> [Exercise brief]: Read through the records below and copy each line that uses the word "changes".

> [Data extract]:
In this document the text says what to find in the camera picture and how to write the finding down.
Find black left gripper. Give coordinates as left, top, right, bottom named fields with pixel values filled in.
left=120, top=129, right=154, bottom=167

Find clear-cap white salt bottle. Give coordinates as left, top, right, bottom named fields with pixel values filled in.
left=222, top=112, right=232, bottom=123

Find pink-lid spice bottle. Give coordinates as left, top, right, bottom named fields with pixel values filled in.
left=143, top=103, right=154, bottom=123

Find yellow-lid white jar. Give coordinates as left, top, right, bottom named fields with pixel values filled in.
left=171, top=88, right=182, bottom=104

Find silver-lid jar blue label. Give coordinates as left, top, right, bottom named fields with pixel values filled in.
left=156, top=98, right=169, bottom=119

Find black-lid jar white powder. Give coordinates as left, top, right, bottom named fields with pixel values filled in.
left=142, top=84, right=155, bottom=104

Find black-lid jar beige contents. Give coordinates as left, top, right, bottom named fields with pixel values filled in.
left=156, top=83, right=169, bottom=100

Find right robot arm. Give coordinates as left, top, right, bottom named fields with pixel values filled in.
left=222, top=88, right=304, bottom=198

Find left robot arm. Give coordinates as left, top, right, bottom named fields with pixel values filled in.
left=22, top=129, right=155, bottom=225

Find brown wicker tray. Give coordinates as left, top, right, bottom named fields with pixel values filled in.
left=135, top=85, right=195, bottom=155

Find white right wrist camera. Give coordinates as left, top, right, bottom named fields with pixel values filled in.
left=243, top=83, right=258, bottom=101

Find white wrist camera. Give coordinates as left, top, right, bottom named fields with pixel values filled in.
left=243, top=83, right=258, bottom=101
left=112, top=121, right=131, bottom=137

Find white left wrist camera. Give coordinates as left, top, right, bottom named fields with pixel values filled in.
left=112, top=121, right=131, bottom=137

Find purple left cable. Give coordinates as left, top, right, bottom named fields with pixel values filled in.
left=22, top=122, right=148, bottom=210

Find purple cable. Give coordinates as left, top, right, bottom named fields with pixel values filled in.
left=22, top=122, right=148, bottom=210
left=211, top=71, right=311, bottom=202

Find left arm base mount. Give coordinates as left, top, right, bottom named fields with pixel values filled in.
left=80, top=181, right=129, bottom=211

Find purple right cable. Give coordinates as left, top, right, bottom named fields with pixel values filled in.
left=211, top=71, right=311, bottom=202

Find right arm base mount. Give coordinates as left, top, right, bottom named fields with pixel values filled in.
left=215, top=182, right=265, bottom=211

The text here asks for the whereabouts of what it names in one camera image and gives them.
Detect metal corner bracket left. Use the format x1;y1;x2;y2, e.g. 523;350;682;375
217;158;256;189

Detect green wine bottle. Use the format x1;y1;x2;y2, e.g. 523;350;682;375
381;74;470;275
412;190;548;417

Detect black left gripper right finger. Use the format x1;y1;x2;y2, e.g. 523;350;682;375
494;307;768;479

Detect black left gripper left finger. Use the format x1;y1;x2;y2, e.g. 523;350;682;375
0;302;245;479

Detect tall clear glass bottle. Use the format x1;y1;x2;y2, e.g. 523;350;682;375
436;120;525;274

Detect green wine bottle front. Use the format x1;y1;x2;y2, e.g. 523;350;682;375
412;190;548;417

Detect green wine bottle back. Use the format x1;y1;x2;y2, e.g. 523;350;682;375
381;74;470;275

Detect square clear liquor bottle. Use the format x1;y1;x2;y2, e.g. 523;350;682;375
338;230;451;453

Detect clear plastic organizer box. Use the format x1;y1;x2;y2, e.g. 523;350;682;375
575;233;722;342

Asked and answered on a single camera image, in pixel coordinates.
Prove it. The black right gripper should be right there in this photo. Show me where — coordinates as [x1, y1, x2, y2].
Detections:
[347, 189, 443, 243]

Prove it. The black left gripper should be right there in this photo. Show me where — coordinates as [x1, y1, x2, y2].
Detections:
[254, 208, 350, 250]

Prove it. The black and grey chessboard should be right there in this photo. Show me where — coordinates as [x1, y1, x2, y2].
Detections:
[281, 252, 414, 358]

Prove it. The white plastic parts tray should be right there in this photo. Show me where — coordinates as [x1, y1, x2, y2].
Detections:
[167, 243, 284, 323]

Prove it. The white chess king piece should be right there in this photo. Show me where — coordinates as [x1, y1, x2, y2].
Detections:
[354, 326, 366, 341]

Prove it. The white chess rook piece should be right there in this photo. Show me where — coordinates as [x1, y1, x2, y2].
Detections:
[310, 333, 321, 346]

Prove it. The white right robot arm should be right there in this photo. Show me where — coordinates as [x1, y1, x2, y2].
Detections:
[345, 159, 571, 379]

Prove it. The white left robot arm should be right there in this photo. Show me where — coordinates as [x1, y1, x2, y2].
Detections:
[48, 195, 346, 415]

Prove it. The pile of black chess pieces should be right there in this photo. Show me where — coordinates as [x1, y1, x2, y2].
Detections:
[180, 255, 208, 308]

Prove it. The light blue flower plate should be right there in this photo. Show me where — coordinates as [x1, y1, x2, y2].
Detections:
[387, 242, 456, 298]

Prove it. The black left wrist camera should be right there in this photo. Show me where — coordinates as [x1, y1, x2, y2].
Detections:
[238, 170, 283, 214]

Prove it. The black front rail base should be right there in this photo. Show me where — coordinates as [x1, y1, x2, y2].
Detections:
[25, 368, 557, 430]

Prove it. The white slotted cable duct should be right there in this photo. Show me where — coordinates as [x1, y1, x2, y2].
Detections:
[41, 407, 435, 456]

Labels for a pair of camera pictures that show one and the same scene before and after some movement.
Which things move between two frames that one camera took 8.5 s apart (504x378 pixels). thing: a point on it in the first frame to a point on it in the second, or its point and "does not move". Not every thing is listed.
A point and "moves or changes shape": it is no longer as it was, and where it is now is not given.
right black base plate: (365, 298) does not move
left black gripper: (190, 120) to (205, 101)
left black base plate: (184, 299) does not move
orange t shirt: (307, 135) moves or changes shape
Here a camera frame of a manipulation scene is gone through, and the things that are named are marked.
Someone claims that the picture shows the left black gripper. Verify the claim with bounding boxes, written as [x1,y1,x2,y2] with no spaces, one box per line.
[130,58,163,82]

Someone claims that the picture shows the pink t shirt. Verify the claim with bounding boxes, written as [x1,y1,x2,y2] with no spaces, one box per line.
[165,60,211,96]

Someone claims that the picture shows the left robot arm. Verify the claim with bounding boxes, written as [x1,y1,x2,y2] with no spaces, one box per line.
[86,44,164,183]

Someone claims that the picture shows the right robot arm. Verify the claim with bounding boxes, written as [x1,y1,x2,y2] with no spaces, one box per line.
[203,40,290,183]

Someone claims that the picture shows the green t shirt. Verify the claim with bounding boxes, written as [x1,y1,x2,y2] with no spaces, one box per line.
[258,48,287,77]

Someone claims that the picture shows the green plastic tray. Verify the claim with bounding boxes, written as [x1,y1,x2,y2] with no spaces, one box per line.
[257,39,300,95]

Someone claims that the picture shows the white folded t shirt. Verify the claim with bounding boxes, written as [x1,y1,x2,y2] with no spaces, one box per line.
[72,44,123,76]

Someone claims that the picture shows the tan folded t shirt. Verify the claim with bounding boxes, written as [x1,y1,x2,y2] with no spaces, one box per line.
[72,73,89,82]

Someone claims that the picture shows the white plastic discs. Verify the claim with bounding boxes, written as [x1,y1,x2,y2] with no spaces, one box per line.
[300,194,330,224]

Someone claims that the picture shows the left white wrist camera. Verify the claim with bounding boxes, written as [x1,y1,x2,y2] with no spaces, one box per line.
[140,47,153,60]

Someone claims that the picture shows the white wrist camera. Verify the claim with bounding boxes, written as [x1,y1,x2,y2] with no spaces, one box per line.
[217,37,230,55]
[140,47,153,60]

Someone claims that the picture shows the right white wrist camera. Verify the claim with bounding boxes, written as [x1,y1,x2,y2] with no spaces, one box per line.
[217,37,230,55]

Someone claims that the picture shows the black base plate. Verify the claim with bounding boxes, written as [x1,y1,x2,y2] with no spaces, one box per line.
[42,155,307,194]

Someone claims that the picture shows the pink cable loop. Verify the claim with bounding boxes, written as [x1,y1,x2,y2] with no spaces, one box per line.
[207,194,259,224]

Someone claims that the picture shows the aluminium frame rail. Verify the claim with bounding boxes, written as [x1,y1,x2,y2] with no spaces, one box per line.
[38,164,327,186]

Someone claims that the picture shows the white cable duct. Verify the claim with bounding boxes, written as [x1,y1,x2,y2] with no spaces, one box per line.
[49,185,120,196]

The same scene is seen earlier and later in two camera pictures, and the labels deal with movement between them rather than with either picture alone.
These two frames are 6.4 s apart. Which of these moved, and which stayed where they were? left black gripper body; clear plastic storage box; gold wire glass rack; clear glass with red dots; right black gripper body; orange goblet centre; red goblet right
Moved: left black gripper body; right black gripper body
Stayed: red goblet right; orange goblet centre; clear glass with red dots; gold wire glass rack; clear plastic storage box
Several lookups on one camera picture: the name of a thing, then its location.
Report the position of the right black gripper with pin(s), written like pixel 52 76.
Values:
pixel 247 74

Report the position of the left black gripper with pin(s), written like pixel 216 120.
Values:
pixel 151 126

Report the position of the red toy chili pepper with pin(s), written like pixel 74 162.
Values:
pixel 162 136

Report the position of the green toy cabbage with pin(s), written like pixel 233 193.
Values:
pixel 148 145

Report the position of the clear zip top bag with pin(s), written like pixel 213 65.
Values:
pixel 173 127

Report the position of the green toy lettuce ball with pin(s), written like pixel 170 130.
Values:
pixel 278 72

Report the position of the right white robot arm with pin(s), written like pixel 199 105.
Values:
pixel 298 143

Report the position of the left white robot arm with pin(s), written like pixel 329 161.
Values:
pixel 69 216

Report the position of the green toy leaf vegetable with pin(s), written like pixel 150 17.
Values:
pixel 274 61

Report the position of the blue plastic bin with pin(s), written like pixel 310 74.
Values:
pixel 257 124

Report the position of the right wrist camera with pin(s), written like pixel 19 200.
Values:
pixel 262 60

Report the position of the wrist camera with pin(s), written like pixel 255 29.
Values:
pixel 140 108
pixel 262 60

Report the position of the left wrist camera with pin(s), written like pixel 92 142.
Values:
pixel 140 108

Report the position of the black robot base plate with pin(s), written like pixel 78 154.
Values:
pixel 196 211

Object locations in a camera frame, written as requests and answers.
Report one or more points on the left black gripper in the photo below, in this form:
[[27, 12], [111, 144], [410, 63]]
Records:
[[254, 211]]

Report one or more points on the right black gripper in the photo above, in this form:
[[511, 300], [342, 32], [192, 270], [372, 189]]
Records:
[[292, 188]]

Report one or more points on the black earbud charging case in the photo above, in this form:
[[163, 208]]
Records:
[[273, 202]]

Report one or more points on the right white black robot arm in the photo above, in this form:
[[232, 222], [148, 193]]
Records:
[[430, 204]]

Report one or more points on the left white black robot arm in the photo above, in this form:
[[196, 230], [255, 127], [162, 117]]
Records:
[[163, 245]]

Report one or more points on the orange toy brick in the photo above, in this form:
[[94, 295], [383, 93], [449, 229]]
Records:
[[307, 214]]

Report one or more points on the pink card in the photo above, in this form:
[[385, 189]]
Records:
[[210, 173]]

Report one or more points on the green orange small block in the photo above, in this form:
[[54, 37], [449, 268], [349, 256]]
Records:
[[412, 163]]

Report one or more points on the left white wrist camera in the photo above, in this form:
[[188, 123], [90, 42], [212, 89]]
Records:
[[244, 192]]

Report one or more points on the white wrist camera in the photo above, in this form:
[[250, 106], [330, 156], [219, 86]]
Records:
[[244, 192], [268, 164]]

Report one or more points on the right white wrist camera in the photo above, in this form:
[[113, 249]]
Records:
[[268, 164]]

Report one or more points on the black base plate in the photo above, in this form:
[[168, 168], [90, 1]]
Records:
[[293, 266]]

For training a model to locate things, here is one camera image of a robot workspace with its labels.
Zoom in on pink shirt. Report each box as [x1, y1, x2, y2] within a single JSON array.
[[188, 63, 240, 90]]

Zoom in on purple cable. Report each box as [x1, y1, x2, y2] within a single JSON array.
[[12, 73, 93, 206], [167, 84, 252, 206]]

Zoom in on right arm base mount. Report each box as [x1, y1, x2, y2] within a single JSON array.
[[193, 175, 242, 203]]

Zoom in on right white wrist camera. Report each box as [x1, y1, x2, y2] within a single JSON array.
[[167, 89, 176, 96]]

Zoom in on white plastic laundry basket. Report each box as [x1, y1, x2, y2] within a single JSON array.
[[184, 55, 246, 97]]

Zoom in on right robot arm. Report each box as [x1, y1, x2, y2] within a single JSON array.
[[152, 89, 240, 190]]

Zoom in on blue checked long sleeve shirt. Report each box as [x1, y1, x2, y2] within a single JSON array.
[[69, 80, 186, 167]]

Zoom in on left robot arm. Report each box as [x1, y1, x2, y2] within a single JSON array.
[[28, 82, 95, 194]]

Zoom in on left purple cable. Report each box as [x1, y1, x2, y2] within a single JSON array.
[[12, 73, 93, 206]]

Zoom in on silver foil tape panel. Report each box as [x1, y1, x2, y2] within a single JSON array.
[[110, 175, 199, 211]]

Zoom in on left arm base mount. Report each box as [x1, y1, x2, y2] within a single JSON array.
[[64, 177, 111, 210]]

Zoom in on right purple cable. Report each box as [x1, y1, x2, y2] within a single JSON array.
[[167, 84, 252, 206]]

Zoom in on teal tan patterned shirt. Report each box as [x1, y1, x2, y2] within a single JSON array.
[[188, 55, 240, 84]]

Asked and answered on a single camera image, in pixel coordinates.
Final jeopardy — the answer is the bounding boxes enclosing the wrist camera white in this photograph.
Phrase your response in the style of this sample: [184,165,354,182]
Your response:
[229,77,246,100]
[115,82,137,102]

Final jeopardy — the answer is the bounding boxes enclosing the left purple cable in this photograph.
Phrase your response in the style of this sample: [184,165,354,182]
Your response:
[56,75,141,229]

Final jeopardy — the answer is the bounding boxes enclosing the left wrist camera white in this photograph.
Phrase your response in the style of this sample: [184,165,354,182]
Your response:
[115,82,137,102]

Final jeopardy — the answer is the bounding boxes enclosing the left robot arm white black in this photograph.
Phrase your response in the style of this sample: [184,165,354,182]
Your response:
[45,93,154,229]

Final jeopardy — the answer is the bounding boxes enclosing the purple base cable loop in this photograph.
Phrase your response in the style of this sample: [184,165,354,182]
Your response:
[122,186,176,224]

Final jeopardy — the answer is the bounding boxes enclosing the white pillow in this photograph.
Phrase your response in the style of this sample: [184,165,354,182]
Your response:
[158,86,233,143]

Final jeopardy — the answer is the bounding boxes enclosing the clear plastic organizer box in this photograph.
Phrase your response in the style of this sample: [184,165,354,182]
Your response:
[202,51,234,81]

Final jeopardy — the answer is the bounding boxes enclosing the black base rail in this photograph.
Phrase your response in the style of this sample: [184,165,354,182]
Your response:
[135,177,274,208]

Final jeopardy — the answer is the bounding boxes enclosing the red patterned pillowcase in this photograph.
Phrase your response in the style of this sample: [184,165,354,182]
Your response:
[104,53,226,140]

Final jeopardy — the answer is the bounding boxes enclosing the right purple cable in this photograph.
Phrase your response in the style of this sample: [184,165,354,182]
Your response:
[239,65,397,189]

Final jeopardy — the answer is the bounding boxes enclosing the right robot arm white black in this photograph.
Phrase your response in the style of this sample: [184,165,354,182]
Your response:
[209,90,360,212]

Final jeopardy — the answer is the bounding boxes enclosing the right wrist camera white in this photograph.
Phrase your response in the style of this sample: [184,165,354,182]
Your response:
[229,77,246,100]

> [Answer area]:
A point and "moves or changes shape": it is no longer as it was, and where it is now is not given.
orange t shirt: (307, 135) moves or changes shape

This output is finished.